### [SUPPLIED INFORMATION]
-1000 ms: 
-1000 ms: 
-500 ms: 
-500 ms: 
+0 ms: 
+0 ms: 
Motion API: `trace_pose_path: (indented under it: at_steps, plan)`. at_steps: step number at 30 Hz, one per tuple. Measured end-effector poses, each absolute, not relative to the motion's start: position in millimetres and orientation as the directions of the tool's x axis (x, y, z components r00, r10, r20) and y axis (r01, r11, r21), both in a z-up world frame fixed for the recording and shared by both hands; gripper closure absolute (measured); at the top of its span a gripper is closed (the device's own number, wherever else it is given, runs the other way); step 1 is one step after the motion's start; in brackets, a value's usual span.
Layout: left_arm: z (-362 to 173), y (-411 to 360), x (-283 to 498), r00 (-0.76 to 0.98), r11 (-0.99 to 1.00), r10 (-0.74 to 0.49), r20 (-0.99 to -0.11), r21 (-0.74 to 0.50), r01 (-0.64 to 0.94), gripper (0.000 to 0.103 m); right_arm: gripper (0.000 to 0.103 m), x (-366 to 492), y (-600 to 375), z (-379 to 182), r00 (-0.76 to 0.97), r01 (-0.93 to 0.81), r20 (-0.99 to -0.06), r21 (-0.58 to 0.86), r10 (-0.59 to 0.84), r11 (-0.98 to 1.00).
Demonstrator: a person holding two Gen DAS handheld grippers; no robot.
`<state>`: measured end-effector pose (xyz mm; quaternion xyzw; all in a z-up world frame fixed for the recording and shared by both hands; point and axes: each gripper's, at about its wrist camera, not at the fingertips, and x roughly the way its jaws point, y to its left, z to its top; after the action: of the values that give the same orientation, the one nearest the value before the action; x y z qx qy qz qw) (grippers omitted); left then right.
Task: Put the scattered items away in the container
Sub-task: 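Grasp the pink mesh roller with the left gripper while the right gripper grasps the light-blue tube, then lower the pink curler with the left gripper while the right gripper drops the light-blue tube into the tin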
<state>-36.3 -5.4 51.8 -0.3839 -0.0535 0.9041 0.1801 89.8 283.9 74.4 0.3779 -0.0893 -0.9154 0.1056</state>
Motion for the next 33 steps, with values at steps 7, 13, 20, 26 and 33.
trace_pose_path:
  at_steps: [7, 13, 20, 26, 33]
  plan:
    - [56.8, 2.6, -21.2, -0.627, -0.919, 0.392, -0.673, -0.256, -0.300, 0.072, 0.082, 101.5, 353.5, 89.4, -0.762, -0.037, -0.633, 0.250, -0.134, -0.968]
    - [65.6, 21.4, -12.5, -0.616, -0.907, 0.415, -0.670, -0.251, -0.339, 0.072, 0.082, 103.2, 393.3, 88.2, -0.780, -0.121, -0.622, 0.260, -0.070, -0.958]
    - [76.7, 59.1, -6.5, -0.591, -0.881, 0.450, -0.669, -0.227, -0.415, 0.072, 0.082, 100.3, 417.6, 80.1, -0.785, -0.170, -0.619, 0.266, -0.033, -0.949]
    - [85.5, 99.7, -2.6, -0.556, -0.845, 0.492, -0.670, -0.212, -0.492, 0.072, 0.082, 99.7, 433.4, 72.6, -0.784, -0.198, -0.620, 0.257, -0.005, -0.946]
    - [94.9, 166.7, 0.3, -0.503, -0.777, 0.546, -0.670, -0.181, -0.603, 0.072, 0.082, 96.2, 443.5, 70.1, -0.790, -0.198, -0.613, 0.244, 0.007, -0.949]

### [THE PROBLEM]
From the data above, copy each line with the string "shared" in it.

### [OUTPUT BELOW]
Motion API: `trace_pose_path: (indented under it: at_steps, plan)`. at_steps: step number at 30 Hz, one per tuple. Measured end-effector poses, each absolute, not relative to the motion's start: position in millimetres and orientation as the directions of the tool's x axis (x, y, z components r00, r10, r20) and y axis (r01, r11, r21), both in a z-up world frame fixed for the recording and shared by both hands; gripper closure absolute (measured); at the top of its span a gripper is closed (the device's own number, wherever else it is given, runs the other way); step 1 is one step after the motion's start; in brackets, a value's usual span.
`<state>`: measured end-effector pose (xyz mm; quaternion xyzw; all in a z-up world frame fixed for the recording and shared by both hands; point and axes: each gripper's, at about its wrist camera, not at the fingertips, and x roughly the way its jaws point, y to its left, z to its top; after the action: of the values that give the same orientation, the one nearest the value before the action; x y z qx qy qz qw) (grippers omitted); left then right.

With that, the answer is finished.